第55話 「幸せな娘たち」

文字数 2,235文字

第1幕 第8景
フィガロが、農民の男女をぞろぞろと引き連れてやってきます。


フィガロは白いヴェールを、村人たちは籠を手に持っています。

籠には摘んできた花がいっぱい。

どうもどうも~。

お殿様にお礼の歌を差し上げま~す

……?
訳が分からず、呆気に取られる伯爵。

フィガロの合図で、村人たちは晴れやかに合唱します。

幸せな娘たち、花をまけ。

気高い我らの、ご領主様の前に

歌が始まると、音楽家バジリオはじっとしていられません。

ノリノリで指揮をしてしまいます。

イエーイ!

その偉大なお心は、

美しい花のかけがえのない純潔のため、触れずおかれるのだ

伯爵は、突然始まったこの音楽に唖然としています。
こ、この茶番は何だ、フィガロ?
(小声でスザンナに)

もう踊りは始まってる。僕に調子を合わせてくれ!

(独白)

うまくいくのかしら……不安だわ

お殿様。我々の気持ちをお拒みなさいますな。

お殿様が不愉快な権利を廃止して下さったので、我々はそれにふさわしいお礼をしたいのです!

う、うむ。あの権利はもう存在しない。

で、お前は何が望みなのだ?

お殿様の素晴らしいご決断によって、最初に恩恵を蒙るのは私どもなのです!

というのも、婚礼の準備はすでに整えられました。今すぐにでも結婚式ができますから!

フィガロは白いヴェールを掲げ、スザンナを抱き寄せます。
この娘を、貴方様は無垢のままにお救い下さいました!

この白い衣は、貞節の証です!

村人がじっと見つめています。

この状況では、伯爵も結婚式の許可を出さざるを得ません。

(独白)

クソっ。フィガロめ、やりやがったな。

これは悪魔の策謀か⁉

だが素知らぬふりをするより他はない

気を取り直し、伯爵は人々に告げます。
皆の者、誠意のこもった贈り物、ありがとう。

しかし礼には及ばぬぞ。

不正な権利を我が領内で廃止するのは、当然のことであろう

(ヒクヒク、顔がひきつっちゃう)

人々は待ってましたとばかりに大喝采。
いいぞ。それでこそ、我らがお殿様!
万歳! 万歳!
(意地悪~く)

何と素晴らしい徳でしょう

何と素晴らしい正義!
こうなっては致し方ありません。

伯爵はしぶしぶ、フィガロとスザンナに約束します。

よろしい。そなたらに式を挙げることを許す。

ただし、少し時間をくれ。私の最も信頼する人々の前で、より盛大な式を挙げさせてやるからな

(独白)

マルチェッリーナを見つけてこなければならん……

(クソっ。結婚式など、中止に追い込んでやるぞ)

みんな、下がりなさい
何だかまだ気を抜けない雰囲気ですが、フィガロ達はあくまで歌でその場を盛り上げます。
(残りの花をまきながら)

幸せな娘たち、花をまけ。

気高い我らの、ご領主様の前に

その偉大なお心は

美しい花のかけがえのない純潔のため、触れず置かれるのだ

なるほど、権力者もこれじゃ形無しだね。

庶民の知恵は強い!

伯爵にはまだ考えがあるようだが?
そう。マルチェッリーナがフィガロの結婚を阻止する手立てを持っていたでしょ?

伯爵はそれを利用するつもりなのです(そこまでするということは、スザンナのことは遊びではなく、けっこう本気のようですね)。

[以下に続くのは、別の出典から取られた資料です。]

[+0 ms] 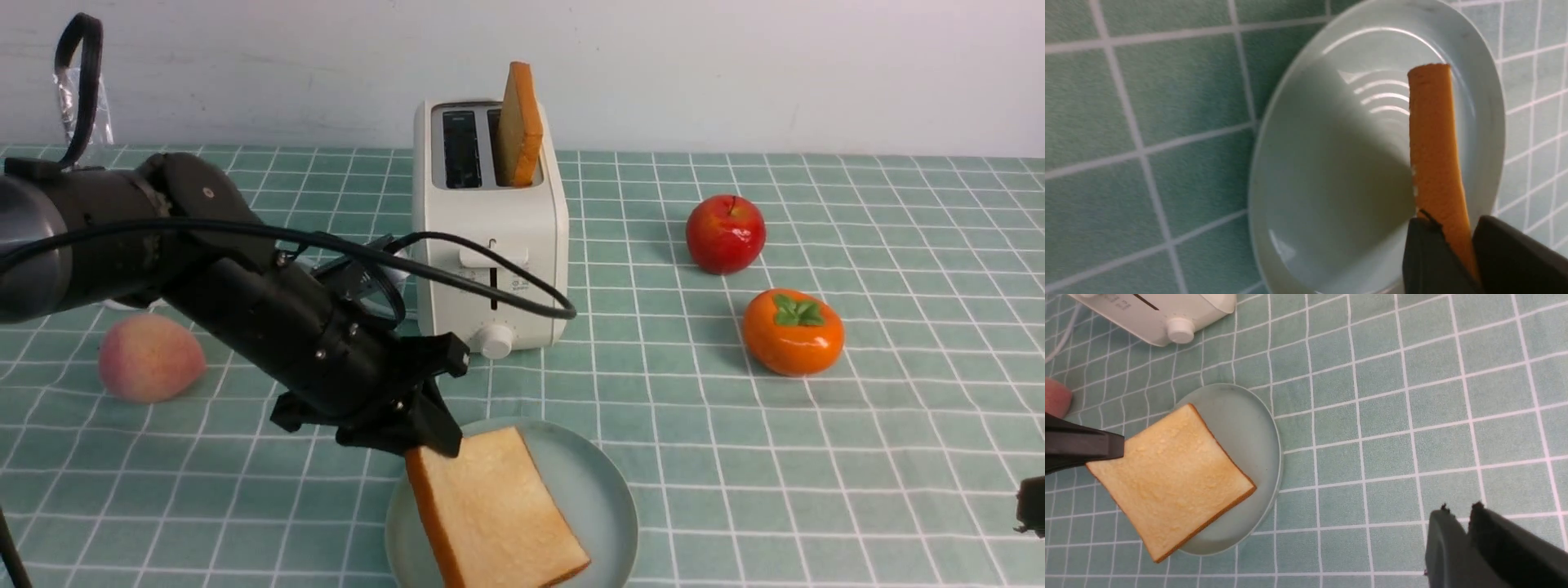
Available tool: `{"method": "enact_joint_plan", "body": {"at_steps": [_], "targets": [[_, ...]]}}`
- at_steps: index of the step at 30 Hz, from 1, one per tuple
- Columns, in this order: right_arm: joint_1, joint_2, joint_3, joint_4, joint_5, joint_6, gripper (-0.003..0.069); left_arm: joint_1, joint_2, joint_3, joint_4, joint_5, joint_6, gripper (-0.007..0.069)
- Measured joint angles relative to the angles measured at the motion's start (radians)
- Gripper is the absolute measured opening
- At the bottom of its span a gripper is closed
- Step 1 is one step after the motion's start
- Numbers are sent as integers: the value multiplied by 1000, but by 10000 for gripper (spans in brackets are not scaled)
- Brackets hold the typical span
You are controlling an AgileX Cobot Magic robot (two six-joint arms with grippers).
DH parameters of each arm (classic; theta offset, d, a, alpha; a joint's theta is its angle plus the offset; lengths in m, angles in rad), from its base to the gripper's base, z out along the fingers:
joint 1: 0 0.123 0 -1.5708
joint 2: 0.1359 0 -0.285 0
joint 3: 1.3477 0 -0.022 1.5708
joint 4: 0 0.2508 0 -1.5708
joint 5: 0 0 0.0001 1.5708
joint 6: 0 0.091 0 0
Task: Take toasted bread from bread machine on blue coffee table place on plate.
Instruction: 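Place the slice of bread on the plate with the left gripper, then grasp the toast slice in the toaster and pull it up out of the slot with the right gripper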
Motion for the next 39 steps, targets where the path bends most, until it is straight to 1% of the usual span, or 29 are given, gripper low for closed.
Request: {"method": "enact_joint_plan", "body": {"at_steps": [1,3,4,5,6,7,8,9,10,12,14,15,16,17,18,19,20,21,22,23,26,29,31,33,34,35,36,39], "targets": [[0,0,0,4,-1,-6,87,0,1,0,13,-7,0,203],[0,0,-1,31,-1,-36,87,0,5,-1,44,-22,-1,306],[0,0,-3,31,-1,-40,87,0,6,-2,44,-22,-2,306],[0,0,-12,57,1,-68,87,0,6,-5,63,-26,-3,377],[0,0,-23,83,5,-93,88,0,6,-13,79,-24,-6,421],[0,0,-28,92,6,-97,89,0,6,-15,82,-23,-5,428],[0,0,-55,129,16,-125,88,0,5,-37,107,-21,-19,466],[0,0,-75,148,18,-136,88,0,4,-52,130,-20,-34,479],[0,0,-85,161,19,-142,88,0,3,-55,139,-19,-37,482],[0,0,-141,191,23,-165,88,0,-18,-101,218,-13,-107,480],[0,0,-196,199,23,-170,90,0,-46,-128,271,-3,-169,456],[0,0,-220,202,24,-173,90,0,-67,-138,299,6,-195,429],[0,0,-229,203,25,-173,90,0,-75,-141,304,7,-200,422],[0,4,-265,204,28,-173,91,0,-118,-146,355,28,-232,330],[0,9,-283,204,31,-173,92,0,-140,-146,370,35,-239,293],[0,17,-303,194,35,-173,92,0,-163,-146,388,46,-245,240],[0,19,-313,188,37,-173,92,0,-169,-146,391,48,-246,211],[0,42,-356,162,51,-172,93,0,-218,-146,405,59,-251,88],[0,45,-362,159,54,-171,93,0,-231,-146,406,60,-251,74],[0,91,-420,121,74,-156,93,0,-295,-136,408,49,-254,-10],[0,164,-491,94,108,-127,93,0,-390,-93,375,-2,-253,-14],[1,241,-557,109,146,-114,93,0,-493,-27,331,-62,-228,-14],[29,325,-628,134,171,-110,93,0,-604,75,292,-129,-191,-14],[84,406,-698,130,173,-109,93,0,-707,170,269,-177,-159,-14],[96,413,-704,129,172,-109,93,0,-726,179,269,-180,-154,-14],[143,462,-745,107,169,-109,93,0,-791,246,263,-196,-143,-14],[163,484,-764,95,167,-106,93,0,-827,279,262,-207,-140,-14],[275,613,-878,-4,130,-59,93,0,-963,395,261,-237,-134,-14]]}}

マルチェッリーナ達が巻き起こすドタバタは、第二幕から第三幕で。

そちらもぜひお楽しみに~!

こちらの動画では、伯爵が結婚式の延期を告げる際にヴェールを投げ捨てます!

しかもバジリオに「マルチェッリーナを呼んで来い」と命じる流れ。バジリオは伯爵の意図を心得、楽し気に指揮をしながらも伯爵にうなずいて合図を返していますね!

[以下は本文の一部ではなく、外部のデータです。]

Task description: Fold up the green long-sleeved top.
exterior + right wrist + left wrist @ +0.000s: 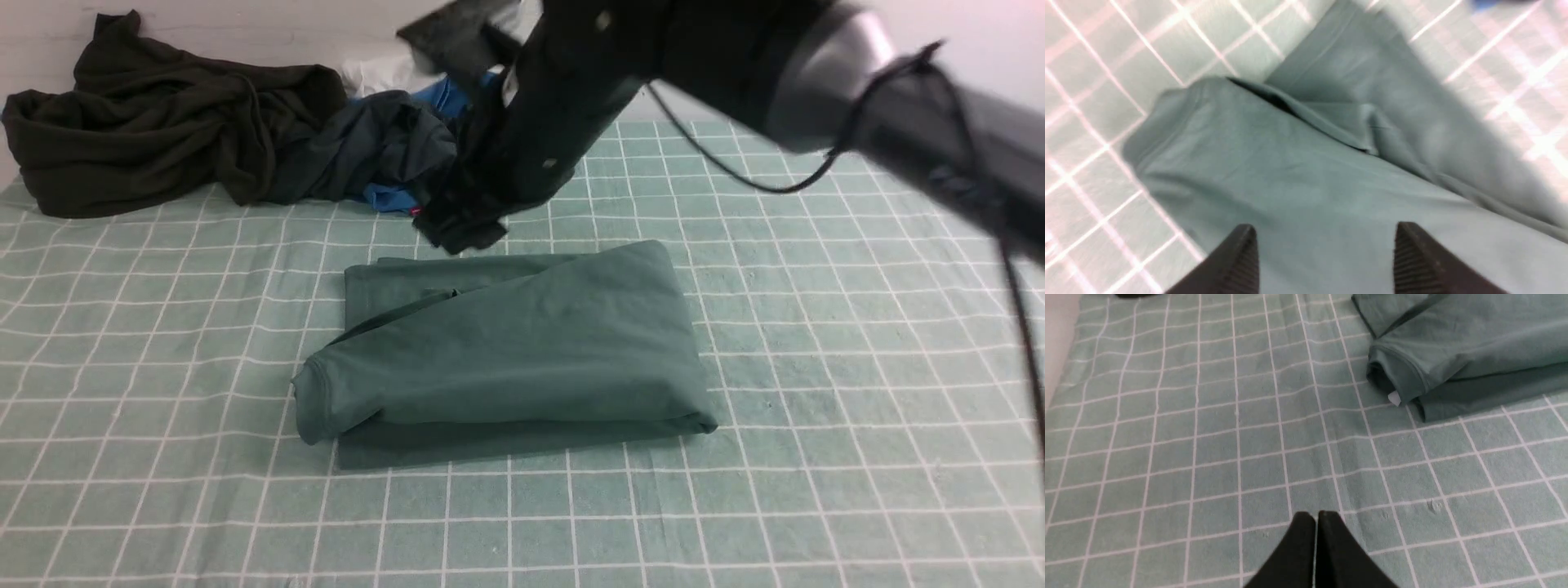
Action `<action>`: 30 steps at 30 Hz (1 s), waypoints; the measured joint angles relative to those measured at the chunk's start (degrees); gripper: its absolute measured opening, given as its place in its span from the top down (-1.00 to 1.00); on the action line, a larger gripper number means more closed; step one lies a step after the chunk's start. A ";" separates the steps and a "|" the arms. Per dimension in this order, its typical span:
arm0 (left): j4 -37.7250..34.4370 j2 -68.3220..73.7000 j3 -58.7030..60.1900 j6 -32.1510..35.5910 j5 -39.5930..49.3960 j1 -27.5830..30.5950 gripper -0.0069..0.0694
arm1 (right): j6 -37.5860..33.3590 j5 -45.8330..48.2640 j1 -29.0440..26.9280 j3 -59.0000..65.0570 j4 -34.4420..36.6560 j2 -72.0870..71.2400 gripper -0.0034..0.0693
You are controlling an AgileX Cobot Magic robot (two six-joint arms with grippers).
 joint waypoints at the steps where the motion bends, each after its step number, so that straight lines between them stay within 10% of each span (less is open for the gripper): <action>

そんなただならぬ雰囲気を感じ取って、フィガロとスザンナ、村人は少し深刻な顔つきをしています。

負けじと「万歳」を連呼するフィガロとスザンナ。

バジリオも空気を読んで、同じようにします。とりあえず伯爵を称える言葉なので、彼にとっても不都合はないのです。

(部屋の隅で落ち込んでいるケルビーノに向かって)

君は万歳してくれないんだね?

……
可哀想に。沈んでいるのよ。

お城から追い払われるんだもの!

フィガロとスザンナは、ケルビーノのことも助けてやろうと頑張ります。
こんなめでたい日に!
婚礼の日に!
誰もが貴方様をたたえております時に!
ケルビーノも何とか挽回を試みます。彼は伯爵の前にひざまずくのです。
お許しを、お殿様
そちは、それに値せぬ
彼は、まだ子供でございます!
そなたの思うほどではないぞ
仰る通り。僕は過ちを犯しました。

だけど、いざとなったら、この口から……

(僕が知ってること、全部しゃべっちゃうぞ!)

(いやいや、それは困る!)
慌ててケルビーノに手を貸し、立たせる伯爵。

実はケルビーノも、元は貴族の出なので、そう簡単にクビにはできないのです。

よし分かった。私はそなたを許すぞ。

いや、それ以上のことをしてやろう。


我が連隊の士官の口に、一つ空きがある。そなたを任ずることにする

伯爵としては、自分の恋の邪魔になる少年を追い出せるし、士官のポストなら彼の実家の面子も立つので、一石二鳥といったところです。
すぐに出立せよ、ケルビーノ。さらばだ!
言い捨てて伯爵は出て行こうとし、フィガロとスザンナが引き留めます。
ああ、せめて明日にしてやって下さい
ならん。すぐに出立するように
これは不意打ちぞ!

(やった。いいこと思いついちゃった)

(これは受難だ……)

仰せに従います。お殿様。すでにそのつもりです

さあ、これが最後だ。スザンナを抱きなさい
……
……(ああ、可哀想なケルビーノ)
ケルビーノは、困惑しているスザンナを抱きしめます。

しかしここでフィガロが、また一案をひねり出すのです!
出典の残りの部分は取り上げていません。